In [13], Zhang et al. proposed ViDis model remote sensing compression algorithm. In their testing results, the PSNR is 28.84 dB, 29.67 dB, 33.84 dB, and 38.83 dB at 0.4 bpp, 0.5 bpp, 1.0 bpp, and 2.0 bpp, respectively. They also compare their algorithm with JP2, DCQ, and GEO. Their algorithm improves 0.04 ~0.76 dB. In [14], Valsesia and Magli use CCSDS-123+rate Control B and CCSDS-122+POT+Reverse Warterfill compress SPOT5 multispectral images at 1.0 ~4 bpp. Their PSNR reaches 23.80~44.30 dB and 24.26~41.29 dB, respectively. In [15], adaptive transform + CSPIHT reaches 32.09~46.10 dB at 0.25~2.5 bpp. In [16], JPEG2000 MC, 3D SPECL, and LVQ-SPECK reach 22.44~34.54 dB, 24.41~41.53 dB, and 22.86~39.51 dB, respectively. Comparing the above compression algorithms with our approaches, our algorithm has the best compression performance.

The following compression times are only evaluations since our FPGA implementation of the CCSDS-DSC is not optimized. These evaluations are based on the lossy compression of an image of size 3072 × 128 at 1.0 bpp on a FPGA EVM board with system clock frequency at 88 MHz. Table 1 demonstrates the comparison of complexity between the proposed multispectral compression algorithm and others.

From Table 1, the processing time of our algorithm reaches 0.013 μs/sample; the data throughput is 76.9 MSPS, which is higher than JPEG2000 and CCSDS-IDC, so our approach has low complexity. In our project, the space CCD camera works at an orbits altitude of 500 km, the scroll angle of −40°~+40°, the latitudes of −70°~+70°, and the line working frequency is 7.2376~3.4378 kHz. In the line working frequency, capturing the image of 128 × 3072 requires 70.74 ms. Using our approach, the compressing the image of 128 × 3072 requires 5.12 ms. So, our approach can process the four bands images simultaneously. This meets the requirement of the project.

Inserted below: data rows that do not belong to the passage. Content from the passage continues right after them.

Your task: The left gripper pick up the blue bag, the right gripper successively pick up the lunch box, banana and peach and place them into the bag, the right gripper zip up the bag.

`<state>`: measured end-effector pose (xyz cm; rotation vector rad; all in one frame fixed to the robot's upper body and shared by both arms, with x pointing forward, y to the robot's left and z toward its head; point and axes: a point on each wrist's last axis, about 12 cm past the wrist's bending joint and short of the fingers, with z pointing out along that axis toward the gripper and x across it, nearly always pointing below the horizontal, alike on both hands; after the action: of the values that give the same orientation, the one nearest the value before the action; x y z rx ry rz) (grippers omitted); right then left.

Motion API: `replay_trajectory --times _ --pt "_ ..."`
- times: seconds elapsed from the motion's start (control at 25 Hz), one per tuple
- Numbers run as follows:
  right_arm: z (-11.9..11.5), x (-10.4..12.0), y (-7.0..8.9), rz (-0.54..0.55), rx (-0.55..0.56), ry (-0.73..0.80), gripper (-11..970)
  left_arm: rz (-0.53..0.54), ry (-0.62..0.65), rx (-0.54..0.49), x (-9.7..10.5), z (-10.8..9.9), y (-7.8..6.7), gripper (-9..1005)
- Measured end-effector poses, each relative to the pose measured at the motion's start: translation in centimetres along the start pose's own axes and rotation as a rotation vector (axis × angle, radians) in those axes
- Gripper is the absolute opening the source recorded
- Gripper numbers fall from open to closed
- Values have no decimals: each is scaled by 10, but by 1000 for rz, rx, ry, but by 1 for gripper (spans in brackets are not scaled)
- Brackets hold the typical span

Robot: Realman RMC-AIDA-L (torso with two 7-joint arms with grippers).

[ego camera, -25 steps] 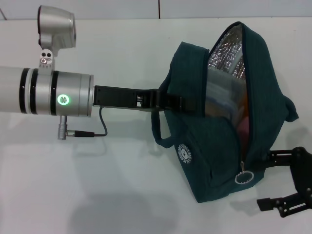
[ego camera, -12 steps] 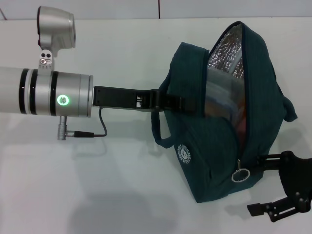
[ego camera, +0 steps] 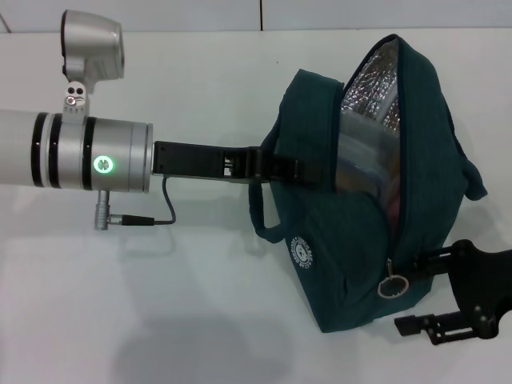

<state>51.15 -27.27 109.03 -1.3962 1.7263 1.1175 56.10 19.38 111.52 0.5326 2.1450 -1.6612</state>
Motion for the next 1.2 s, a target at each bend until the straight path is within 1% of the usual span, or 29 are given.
replay_trajectory --times 0.16,0.36,0.48,0.72,0.96,1.2 --pt "0 1 -2 3 16 7 748 0 0 0 0 0 0 34" --pt "0 0 -3 3 18 7 508 1 0 0 0 0 0 34" --pt "0 -1 -3 1 20 -1 274 2 1 0 -1 0 0 35" --pt "0 -2 -3 -3 23 -6 53 1 -12 8 -1 0 -1 35" --pt "0 -3 -4 -8 23 -6 23 -2 -21 8 0 -2 0 36" --pt "-3 -5 -4 -13 32 -16 3 18 -25 9 6 -2 2 37"
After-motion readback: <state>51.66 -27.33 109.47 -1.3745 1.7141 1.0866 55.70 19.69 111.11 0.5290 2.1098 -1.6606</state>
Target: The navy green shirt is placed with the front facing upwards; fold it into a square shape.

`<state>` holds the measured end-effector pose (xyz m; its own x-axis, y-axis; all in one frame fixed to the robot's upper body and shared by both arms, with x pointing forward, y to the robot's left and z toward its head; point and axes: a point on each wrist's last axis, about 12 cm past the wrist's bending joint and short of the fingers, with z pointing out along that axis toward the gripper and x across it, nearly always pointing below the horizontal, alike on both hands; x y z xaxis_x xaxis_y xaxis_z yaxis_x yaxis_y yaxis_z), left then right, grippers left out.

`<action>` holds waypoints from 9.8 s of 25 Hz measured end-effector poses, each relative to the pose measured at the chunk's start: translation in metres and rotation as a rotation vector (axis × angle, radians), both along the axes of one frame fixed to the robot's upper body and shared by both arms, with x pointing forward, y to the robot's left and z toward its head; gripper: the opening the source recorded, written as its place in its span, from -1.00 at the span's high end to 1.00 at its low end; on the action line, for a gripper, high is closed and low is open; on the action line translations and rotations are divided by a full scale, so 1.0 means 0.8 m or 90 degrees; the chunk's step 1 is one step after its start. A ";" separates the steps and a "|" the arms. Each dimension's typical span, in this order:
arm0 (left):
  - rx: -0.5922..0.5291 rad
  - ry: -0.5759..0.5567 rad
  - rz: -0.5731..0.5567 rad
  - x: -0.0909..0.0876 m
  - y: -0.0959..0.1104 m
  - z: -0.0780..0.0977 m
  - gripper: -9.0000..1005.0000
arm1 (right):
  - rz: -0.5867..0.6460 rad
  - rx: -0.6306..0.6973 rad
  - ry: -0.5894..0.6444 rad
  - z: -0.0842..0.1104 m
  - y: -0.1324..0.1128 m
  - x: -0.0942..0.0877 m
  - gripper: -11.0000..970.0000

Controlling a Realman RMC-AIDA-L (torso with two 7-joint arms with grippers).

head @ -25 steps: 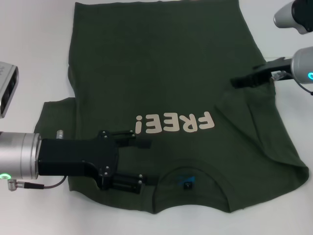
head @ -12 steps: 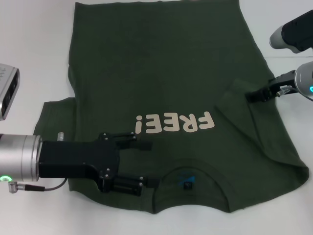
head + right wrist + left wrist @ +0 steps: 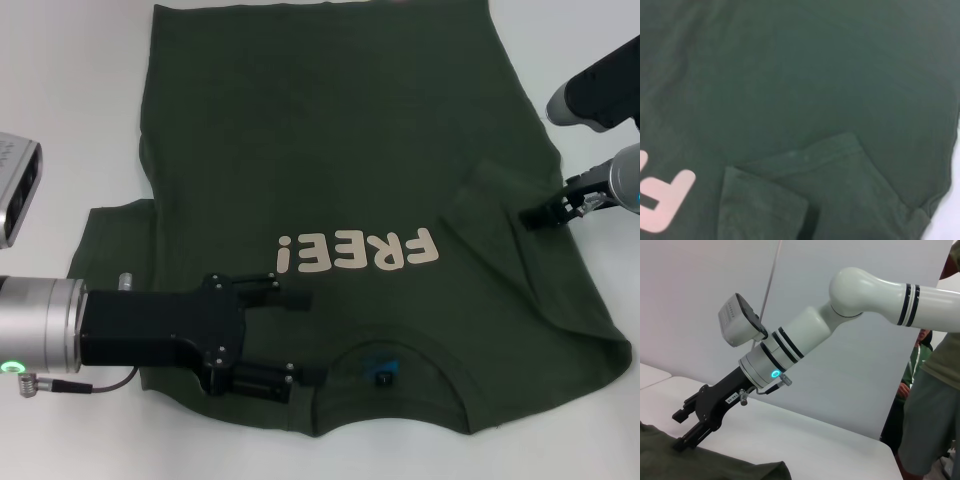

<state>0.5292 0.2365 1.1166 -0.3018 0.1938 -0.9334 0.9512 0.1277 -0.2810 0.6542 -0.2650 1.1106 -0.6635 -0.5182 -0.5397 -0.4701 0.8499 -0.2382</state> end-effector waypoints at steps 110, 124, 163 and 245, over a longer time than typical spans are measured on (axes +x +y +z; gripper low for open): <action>0.307 0.543 0.678 0.066 0.112 -0.003 -0.80 | 0.564 0.446 -0.065 -0.010 -0.046 -0.207 -0.73; 0.318 0.541 0.681 0.076 0.103 -0.013 -0.80 | 0.564 0.439 -0.064 -0.010 -0.043 -0.200 -0.73; 0.350 0.532 0.689 0.083 0.097 -0.015 -0.80 | 0.550 0.423 -0.057 -0.010 -0.039 -0.190 -0.72; 0.245 0.374 0.509 0.109 -0.002 0.023 0.94 | 0.506 0.442 -0.041 -0.023 -0.033 -0.185 -0.68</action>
<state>0.6164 0.2350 1.1351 -0.8551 -0.0092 -0.5183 0.2796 0.8337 -0.4762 0.5066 -0.2917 1.0922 -0.2287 -0.3559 -0.9061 -0.9550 0.2628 0.1378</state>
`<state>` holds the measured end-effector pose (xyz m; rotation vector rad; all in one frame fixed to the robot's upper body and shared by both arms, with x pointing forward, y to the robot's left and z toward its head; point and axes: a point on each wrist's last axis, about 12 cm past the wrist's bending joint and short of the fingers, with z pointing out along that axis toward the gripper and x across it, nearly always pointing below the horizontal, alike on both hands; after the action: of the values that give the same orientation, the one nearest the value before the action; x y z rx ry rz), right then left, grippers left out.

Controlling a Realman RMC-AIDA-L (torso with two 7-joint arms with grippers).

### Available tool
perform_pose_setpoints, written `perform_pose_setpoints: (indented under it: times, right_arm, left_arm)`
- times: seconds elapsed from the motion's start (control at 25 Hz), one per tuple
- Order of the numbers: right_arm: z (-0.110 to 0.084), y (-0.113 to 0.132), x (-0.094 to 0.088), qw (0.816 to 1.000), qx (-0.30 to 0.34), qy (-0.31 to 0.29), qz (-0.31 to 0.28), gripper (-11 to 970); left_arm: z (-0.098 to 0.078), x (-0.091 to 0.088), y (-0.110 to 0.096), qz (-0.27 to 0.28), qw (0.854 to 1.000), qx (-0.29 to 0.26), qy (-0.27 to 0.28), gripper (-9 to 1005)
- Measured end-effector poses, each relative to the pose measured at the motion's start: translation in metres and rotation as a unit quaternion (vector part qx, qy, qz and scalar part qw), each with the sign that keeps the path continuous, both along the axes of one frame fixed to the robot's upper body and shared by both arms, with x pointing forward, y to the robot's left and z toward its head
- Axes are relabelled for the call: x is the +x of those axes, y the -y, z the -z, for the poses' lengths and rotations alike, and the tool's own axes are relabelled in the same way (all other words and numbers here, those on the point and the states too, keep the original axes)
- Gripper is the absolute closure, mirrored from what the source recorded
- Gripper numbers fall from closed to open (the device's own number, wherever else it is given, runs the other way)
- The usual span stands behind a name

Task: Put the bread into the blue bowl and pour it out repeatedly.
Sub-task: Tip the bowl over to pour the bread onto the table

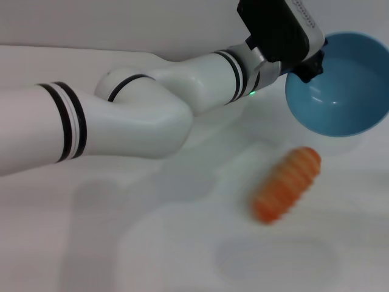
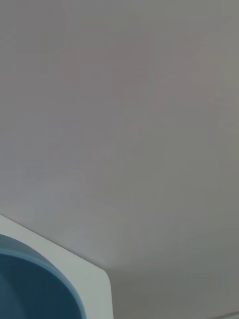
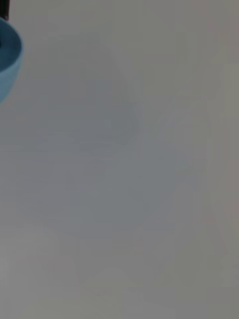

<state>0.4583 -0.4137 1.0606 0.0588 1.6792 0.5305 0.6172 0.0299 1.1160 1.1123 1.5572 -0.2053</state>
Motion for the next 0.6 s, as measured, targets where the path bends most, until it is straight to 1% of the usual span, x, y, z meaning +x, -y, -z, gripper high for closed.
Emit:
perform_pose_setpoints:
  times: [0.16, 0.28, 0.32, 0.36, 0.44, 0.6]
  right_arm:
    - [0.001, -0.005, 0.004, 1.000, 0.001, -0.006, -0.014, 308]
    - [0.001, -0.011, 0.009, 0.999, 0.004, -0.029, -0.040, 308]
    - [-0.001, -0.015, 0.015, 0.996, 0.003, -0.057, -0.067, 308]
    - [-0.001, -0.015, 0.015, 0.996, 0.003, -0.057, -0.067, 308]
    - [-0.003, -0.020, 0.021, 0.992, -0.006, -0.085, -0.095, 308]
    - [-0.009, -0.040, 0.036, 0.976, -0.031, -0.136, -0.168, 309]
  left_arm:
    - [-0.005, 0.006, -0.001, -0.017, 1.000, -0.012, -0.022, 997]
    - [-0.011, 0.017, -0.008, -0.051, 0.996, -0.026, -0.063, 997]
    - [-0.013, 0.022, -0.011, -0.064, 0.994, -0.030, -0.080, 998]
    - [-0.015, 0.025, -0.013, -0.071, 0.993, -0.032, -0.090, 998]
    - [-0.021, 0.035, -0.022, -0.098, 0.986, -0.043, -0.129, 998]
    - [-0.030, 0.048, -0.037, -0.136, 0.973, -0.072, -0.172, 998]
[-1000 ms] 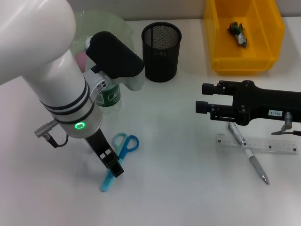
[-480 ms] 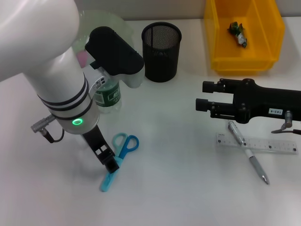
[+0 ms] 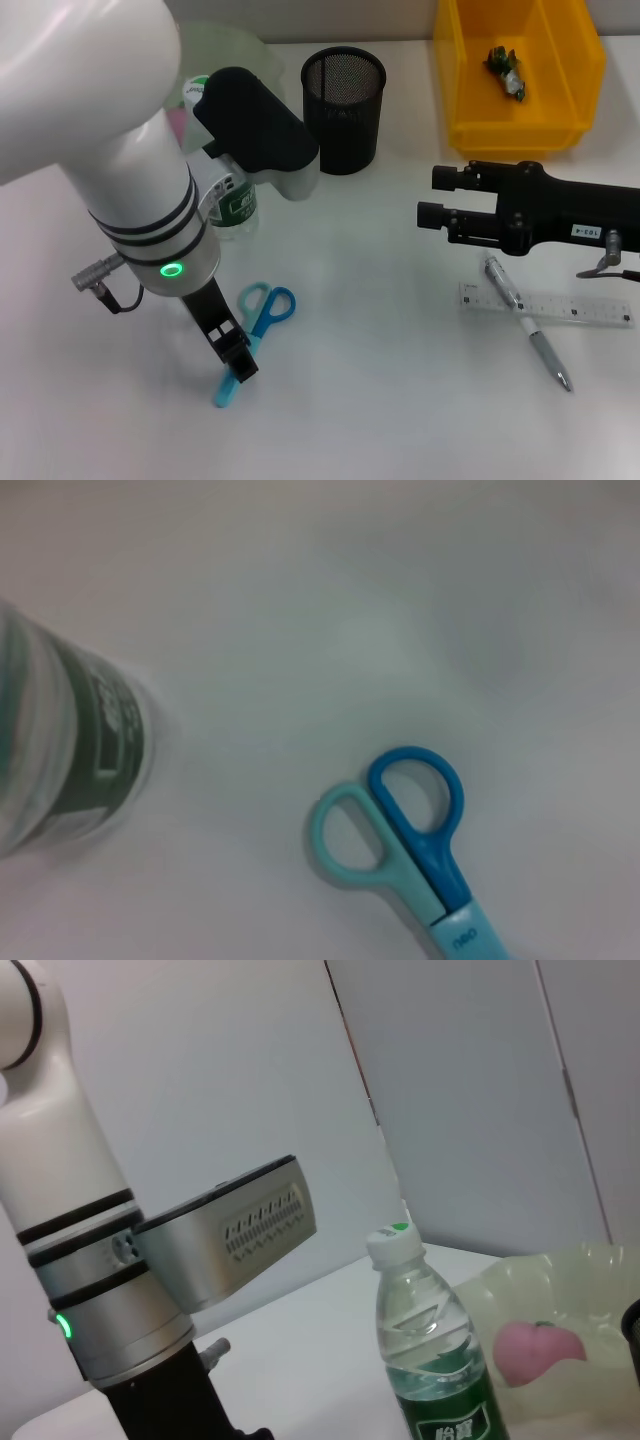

In addition, we use the XC2V6000-6FF1152 FPGA to implement the proposed algorithm. The design language is VerilogHDL, the development platform is ISE8.2, and synthesis tool is XST. Table 2 demonstrates the occupancy of resources of our approach.

From Table 2, the LUT occupies 67%, Slices occupies 70%, and BRAM occupies 80%. Various indicators are lower than 95%, which meet the requirement of our project.

4. Conclusion

A DSC combined with the CCSDS-IDC compression algorithm is proposed for multispectral images in this paper. In our algorithm, first, each band is sparse represented by DWT to obtain wavelet coefficients. Then, the wavelet coefficients are encoded by BPE. Finally, the BEP is merged to the DSC strategy based on QC-LDPC by deep coupling way to remove the residual redundancy between the adjacent bands. A series of multispectral images is used to test our algorithm. Experimental results show that the proposed DSC combined with the CCSDS-IDC- (DSC-CCSDS-) based algorithm has better compression performance than traditional compression approaches in each band. To further reduce on-board encoding complexity, we will use a compressed sensing (CS) to take the place of CCSDS-IDC in our algorithm. We expect it will have a better compression performance for multispectral images.

Conflict of Interests

The authors declare that there is no conflict of interests regarding the publication of this paper.

Acknowledgments

The project is sponsored by the China Postdoctoral Science Foundation (no. 2014M550720), the National High Technology Research and Development Program of China (863 Program) (no. 2012AA121503 and no. 2012AA121603), and China NSF Projects (no. 61377012 and no. 60807004).